» Task to complete: Take the line holding "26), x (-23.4" as the first line of the answer and the last line of the listing as its end; retype everything between exactly.

═════ Raw data

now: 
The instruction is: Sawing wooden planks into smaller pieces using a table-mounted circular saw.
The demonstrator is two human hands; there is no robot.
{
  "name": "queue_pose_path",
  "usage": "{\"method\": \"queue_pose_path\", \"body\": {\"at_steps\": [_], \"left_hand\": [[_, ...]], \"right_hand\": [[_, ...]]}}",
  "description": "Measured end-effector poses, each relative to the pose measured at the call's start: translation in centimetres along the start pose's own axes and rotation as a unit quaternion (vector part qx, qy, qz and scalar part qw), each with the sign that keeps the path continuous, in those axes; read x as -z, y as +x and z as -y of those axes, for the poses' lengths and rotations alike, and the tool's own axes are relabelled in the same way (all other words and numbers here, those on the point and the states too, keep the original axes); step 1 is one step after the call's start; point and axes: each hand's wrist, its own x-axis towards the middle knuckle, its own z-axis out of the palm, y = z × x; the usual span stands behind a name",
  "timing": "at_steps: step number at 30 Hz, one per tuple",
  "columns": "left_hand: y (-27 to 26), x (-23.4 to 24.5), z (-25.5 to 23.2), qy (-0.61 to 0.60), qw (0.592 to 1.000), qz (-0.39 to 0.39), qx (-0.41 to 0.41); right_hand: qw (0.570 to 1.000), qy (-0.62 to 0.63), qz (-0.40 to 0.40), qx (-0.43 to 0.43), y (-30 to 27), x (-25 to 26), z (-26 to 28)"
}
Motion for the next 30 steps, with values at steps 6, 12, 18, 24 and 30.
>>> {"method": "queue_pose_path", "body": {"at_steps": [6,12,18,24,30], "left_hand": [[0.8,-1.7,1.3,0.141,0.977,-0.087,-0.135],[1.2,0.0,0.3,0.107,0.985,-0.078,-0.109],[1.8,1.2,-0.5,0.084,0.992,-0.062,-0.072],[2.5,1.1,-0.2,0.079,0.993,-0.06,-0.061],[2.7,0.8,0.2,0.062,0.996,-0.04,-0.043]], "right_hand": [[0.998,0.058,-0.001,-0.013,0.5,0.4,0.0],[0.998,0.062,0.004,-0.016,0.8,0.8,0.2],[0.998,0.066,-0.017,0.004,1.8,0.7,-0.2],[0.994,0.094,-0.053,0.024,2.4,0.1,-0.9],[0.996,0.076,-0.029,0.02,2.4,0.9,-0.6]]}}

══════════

» Solution:
  "columns": "left_hand: y (-27 to 26), x (-23.4 to 24.5), z (-25.5 to 23.2), qy (-0.61 to 0.60), qw (0.592 to 1.000), qz (-0.39 to 0.39), qx (-0.41 to 0.41); right_hand: qw (0.570 to 1.000), qy (-0.62 to 0.63), qz (-0.40 to 0.40), qx (-0.43 to 0.43), y (-30 to 27), x (-25 to 26), z (-26 to 28)"
}
Motion for the next 30 steps, with values at steps 6, 12, 18, 24 and 30.
>>> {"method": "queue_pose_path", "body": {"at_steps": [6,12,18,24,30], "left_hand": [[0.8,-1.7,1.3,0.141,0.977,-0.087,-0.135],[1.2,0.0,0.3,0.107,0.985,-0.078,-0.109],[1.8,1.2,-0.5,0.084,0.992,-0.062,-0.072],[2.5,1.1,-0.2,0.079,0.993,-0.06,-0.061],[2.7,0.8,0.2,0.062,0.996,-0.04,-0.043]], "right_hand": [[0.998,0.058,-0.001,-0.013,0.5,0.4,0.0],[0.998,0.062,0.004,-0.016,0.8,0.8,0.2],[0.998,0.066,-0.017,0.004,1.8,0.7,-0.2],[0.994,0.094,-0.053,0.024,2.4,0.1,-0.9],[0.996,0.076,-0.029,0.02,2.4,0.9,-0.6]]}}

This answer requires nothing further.